なお、筐体11の内部には、図示省略したが制御基板も収納されており、この制御基板に格納された所定プログラムに従って、表示器100の表示を含む押ボタン箱10の各種機能は制御される。表示器100は、例えば交通信号制御機から送出される表示駆動信号により点灯するように制御される。
図1,図2に示すように、前面ケース30には、上下に2つの開口部31が設けられており、表示器100は、上側の開口部31に対して前述した取付構造で固定される。ここで下側の開口部31には、図18に示したように、前面ケース30の表側から取り付ける表示板35によって塞がれている。ただし、図19に示したように、下側の開口部31にも、前面ケース30の裏側から従来同様の表示器4(図20参照)を取り付けるように構成したり、あるいは表示器100を取り付けられるように構成しても良い。
以上、本発明の実施の形態を図面によって説明してきたが、具体的な構成は前述したような実施の形態に限られるものではなく、本発明の要旨を逸脱しない範囲における変更や追加があっても本発明に含まれる。例えば表示器100の種類は、特に限定されるものではなく、他に液晶ユニットやLED表示器等と何れの形態であっても、画面に各種情報として文字や図形等を表示可能なものであれば良い。

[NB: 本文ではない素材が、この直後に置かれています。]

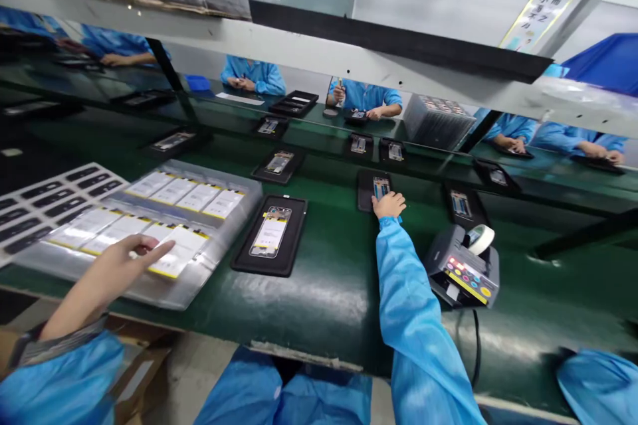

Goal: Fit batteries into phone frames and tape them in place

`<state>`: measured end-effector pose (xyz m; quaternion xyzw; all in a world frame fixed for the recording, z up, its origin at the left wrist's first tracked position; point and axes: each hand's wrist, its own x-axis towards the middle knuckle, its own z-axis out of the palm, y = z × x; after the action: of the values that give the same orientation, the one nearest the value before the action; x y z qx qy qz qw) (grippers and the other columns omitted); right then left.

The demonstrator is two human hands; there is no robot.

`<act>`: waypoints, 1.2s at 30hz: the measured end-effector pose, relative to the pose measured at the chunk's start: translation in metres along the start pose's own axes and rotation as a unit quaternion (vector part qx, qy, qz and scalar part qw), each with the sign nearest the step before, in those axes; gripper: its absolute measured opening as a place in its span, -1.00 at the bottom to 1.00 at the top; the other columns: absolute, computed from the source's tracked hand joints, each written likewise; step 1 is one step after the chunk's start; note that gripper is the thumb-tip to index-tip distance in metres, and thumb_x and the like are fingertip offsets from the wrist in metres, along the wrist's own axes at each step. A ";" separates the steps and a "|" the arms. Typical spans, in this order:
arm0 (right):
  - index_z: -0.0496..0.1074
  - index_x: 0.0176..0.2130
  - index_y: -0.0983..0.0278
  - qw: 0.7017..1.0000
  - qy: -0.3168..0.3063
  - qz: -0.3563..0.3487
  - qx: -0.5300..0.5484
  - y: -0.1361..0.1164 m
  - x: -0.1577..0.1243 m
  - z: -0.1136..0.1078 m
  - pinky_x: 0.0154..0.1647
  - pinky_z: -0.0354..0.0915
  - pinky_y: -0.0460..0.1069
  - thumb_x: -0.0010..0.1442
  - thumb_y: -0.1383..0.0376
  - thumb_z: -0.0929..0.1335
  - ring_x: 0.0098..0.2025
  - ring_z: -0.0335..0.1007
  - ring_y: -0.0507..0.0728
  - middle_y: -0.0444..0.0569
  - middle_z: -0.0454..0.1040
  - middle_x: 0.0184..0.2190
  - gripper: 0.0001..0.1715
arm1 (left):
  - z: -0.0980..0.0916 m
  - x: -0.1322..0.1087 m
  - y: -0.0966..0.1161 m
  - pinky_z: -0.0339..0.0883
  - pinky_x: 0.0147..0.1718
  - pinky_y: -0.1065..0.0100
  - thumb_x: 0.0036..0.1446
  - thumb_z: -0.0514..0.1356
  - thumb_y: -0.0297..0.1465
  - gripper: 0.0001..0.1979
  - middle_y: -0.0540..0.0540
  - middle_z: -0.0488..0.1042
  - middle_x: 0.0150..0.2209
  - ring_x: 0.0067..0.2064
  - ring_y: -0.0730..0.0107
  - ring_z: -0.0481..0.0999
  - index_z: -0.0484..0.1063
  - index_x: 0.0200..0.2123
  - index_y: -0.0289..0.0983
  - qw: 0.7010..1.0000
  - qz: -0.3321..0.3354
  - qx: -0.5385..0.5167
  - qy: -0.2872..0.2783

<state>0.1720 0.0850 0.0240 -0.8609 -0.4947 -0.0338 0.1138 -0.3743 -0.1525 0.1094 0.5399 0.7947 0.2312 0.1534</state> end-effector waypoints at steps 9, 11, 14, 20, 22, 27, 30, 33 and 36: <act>0.35 0.26 0.30 0.988 -0.120 -0.093 -0.016 -0.030 0.088 -0.025 0.26 0.13 0.27 0.25 -0.11 0.43 0.34 0.16 0.44 0.32 0.26 0.29 -0.21 | -0.010 -0.025 0.026 0.27 -0.32 0.19 -0.07 0.18 0.20 -0.52 0.04 0.36 -0.57 -0.43 0.13 0.36 0.34 -0.58 -0.08 0.978 -0.013 -0.186 0.090; 0.45 0.16 0.29 0.983 -0.148 -0.109 -0.032 -0.037 0.104 -0.025 0.25 0.14 0.30 0.20 -0.12 0.47 0.34 0.17 0.47 0.31 0.32 0.25 -0.26 | -0.003 -0.038 0.036 0.29 -0.35 0.19 -0.06 0.24 0.22 -0.51 0.03 0.40 -0.53 -0.40 0.10 0.41 0.37 -0.56 -0.07 0.961 -0.009 -0.263 0.088; 0.55 0.02 0.30 0.974 -0.177 -0.126 -0.061 -0.045 0.122 -0.021 0.24 0.12 0.34 0.13 -0.12 0.51 0.33 0.17 0.51 0.31 0.38 0.18 -0.33 | 0.024 -0.051 0.061 0.31 -0.36 0.24 0.01 0.30 0.18 -0.51 0.01 0.40 -0.50 -0.40 0.16 0.41 0.39 -0.52 -0.11 0.933 -0.003 -0.360 0.020; 0.59 -0.04 0.27 0.966 -0.199 -0.133 -0.101 -0.052 0.134 -0.014 0.23 0.14 0.34 0.03 -0.25 0.53 0.33 0.15 0.52 0.29 0.38 0.17 -0.23 | 0.114 -0.031 0.133 0.23 -0.39 0.33 0.03 0.35 0.14 -0.47 0.00 0.37 -0.48 -0.42 0.31 0.35 0.31 -0.46 -0.19 0.849 0.002 -0.504 -0.158; 0.58 0.01 0.27 0.966 -0.196 -0.129 -0.109 -0.053 0.135 -0.013 0.25 0.13 0.33 0.02 -0.26 0.53 0.34 0.14 0.51 0.30 0.37 0.19 -0.19 | 0.143 -0.018 0.162 0.20 -0.38 0.33 -0.02 0.36 0.17 -0.42 -0.02 0.37 -0.48 -0.42 0.31 0.36 0.27 -0.47 -0.20 0.823 0.016 -0.531 -0.202; 0.42 0.22 0.35 0.970 -0.188 -0.116 -0.105 -0.052 0.138 -0.010 0.32 0.07 0.28 0.00 -0.25 0.55 0.38 0.10 0.48 0.36 0.27 0.28 0.06 | 0.188 -0.002 0.214 0.16 -0.36 0.32 0.02 0.35 0.15 -0.44 -0.02 0.38 -0.46 -0.39 0.32 0.36 0.29 -0.46 -0.21 0.800 0.047 -0.549 -0.240; 0.32 0.30 0.40 0.973 -0.191 -0.099 -0.089 -0.056 0.140 -0.009 0.31 0.10 0.29 -0.11 -0.24 0.60 0.37 0.14 0.51 0.42 0.27 0.29 0.25 | 0.199 -0.006 0.217 0.16 -0.34 0.31 0.04 0.35 0.13 -0.45 -0.03 0.41 -0.45 -0.38 0.32 0.38 0.30 -0.46 -0.22 0.795 0.041 -0.542 -0.269; 0.21 0.35 0.45 0.974 -0.204 -0.084 -0.057 -0.063 0.141 -0.009 0.22 0.22 0.28 -0.18 -0.16 0.66 0.27 0.31 0.51 0.45 0.38 0.20 0.38 | 0.204 -0.010 0.209 0.14 -0.36 0.32 0.05 0.35 0.12 -0.46 -0.03 0.43 -0.45 -0.40 0.33 0.39 0.29 -0.45 -0.22 0.785 0.026 -0.549 -0.287; 0.18 0.35 0.54 0.979 -0.187 -0.075 -0.018 -0.069 0.140 -0.010 0.11 0.33 0.24 -0.21 -0.12 0.68 0.18 0.41 0.49 0.52 0.43 0.13 0.43 | 0.207 -0.008 0.203 0.13 -0.37 0.33 0.01 0.37 0.11 -0.45 -0.02 0.43 -0.47 -0.40 0.35 0.40 0.27 -0.45 -0.22 0.776 0.007 -0.563 -0.285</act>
<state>0.1838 0.2342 0.0691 -0.8142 -0.5700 0.1099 0.0008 -0.1092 -0.0557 0.0427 0.4036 0.4390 0.4737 0.6481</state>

また、前記固着手段では、表示器100の本体110に係止爪116を設ける一方、前面ケース30に被係止孔33を設けたが、逆の態様として、表示器100の本体110に被係止孔を設ける一方、前面ケース30に係止爪を設けるように構成しても良い。また、係止爪116および被係止孔33等の具体的な形状も、図示した例に限定されることはなく、様々な形状が考えられる。
さらに、押ボタン箱10に関しても図示したものに限定されることはなく、他に例えば、本出願人が既に提案している特願2015−109899号に記載されたものに適用することもできる。さらに、筐体11は押ボタン箱10に限定されることもなく、他の様々な分野の筐体構造に適用することができる。